Obviamente. E é esse o meu trabalho, ajudar o atleta a melhorar e assim evoluir. Inicialmente percebemos os pontos menos bons do atleta, ou através de uma entrevista e/ou da aplicação de um teste geral com todos os parâmetros psicológicos possíveis de serem trabalhados e depois há que trabalhar para os melhorar.

Acha que isso fará a diferença no resultado final?
Toda. Nada substitui o trabalho físico. Mas um atleta pode estar lindamente fisicamente mas de a “cabeça” não está focada no que está a fazer, se não se consegue concentrar, se por uma razão qualquer não está motivado, por exemplo, o atleta não vai render o que poderia, rende mas poderia render muito mais. O contrário logicamente que também se aplica, um atleta pode ser o melhor psicologicamente mas se não treinar de nada lhe serve. Creio que o psicológico é sem duvida o que faz a diferença entre os atletas, porque dentro da alta competição todos tem bons planos de treino adaptados, todos tem bom material para treinar, todos tem uma serie de coisas comuns e que lhes estão perfeitamente disponíveis, então neste caso o que vai fazer com que se seja um pouco melhor que alguém que tem todas as mesmas condições físicas será o factor psicológico.

Desde que escalão pensa que se deve aplicar a psicologia?
Em qualquer escalão pode ser aplicada. Desde o desporto de formação até ao desporto profissional. È uma área vasta, podemos trabalhar em desporto escolar, desporto de iniciação, desporto de recreação e lazer, desporto profissional, desporto veterano em qualquer área. Logicamente que com intervenções diferentes. Até aqui tenho falado das intervenções com profissionais, porque considerei mais pertinente, mas no desporto de iniciação por exemplo podemos trabalhar questões de desenvolvimento motor e social das crianças. O trabalho que desenvolvo actualmente é com crianças/adolescentes e passa pela reinserção social através do desporto, são crianças problemáticas, de bairros sociais que necessitam de ajuda para poderem crescer saudáveis e inserirem se numa sociedade com regras, regras essas que elas não tem em casa dadas as suas condições económicas e familiares.

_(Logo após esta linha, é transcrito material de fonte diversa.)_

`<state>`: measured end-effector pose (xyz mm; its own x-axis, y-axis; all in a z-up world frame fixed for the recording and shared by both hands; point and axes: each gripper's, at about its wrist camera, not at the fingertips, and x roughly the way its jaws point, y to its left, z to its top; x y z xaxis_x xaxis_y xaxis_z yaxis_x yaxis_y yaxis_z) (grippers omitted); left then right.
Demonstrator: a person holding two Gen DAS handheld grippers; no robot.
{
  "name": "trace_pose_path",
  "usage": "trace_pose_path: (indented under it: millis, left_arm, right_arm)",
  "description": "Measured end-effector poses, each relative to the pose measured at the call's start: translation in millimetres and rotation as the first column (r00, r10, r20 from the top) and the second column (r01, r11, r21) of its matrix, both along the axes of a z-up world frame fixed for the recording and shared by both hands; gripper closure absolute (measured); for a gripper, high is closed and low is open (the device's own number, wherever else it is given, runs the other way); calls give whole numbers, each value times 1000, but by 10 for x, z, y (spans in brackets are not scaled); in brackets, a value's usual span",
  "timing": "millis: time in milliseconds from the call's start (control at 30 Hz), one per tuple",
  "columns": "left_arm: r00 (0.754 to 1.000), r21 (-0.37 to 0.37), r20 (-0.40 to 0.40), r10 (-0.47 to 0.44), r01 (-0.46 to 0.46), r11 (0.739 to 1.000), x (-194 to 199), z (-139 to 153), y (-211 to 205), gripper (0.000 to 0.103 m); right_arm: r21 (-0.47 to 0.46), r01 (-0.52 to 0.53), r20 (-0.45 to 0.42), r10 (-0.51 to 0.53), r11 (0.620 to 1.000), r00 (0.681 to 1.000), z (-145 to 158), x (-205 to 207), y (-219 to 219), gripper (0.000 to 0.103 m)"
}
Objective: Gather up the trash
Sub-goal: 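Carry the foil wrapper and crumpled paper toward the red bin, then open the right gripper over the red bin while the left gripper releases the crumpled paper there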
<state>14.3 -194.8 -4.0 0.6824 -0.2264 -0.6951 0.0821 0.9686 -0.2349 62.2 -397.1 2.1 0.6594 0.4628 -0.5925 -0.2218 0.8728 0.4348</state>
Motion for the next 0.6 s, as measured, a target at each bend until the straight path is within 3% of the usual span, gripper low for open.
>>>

Pensa que num futuro próximo a sua profissão será mais requisitada?
De certeza. È necessário que a conjuntura económica do país mude, porque se não fosse essa questão creio que estariam mais equipas a trabalhar com psicólogos desportivos. Porque sou abordada frequentemente com questões como “queria melhorar isto é possível?”, mas depois o serviço tem de ser pago do bolso do próprio atleta neste caso e muitas vezes ele já não está a ganhar tanto como gostaria e então não investe. Penso que tal como há uns anos na equipa não era necessário médico fixo hoje em dia não se prescinde disso, tal como já é prática normal um fisioterapeuta, massagista, nutricionista. Creio que seja também importante referir que psicólogos desportivos de base, não me refiro aos que provem da psicologia clínica e tiram uma especialização na área, mas sim aos quem tem toda a licenciatura em psicologia desportiva apenas se formam á cerca de 8, 9 anos. É uma área com muito caminho por explorar ainda.

Ana à esquerda com Sérgio Sousa e Carlos Pereira à sua direita.

Sr. Carlos Pereira sei que conhece a Ana Saraiva, qual a sua opinião à cerca dela?
Tenho uma boa impressão da Ana Saraiva, parece me bastante empenhada e profissional, acompanhou a ultima etapa da volta a Portugal deste ano no meu carro de equipa.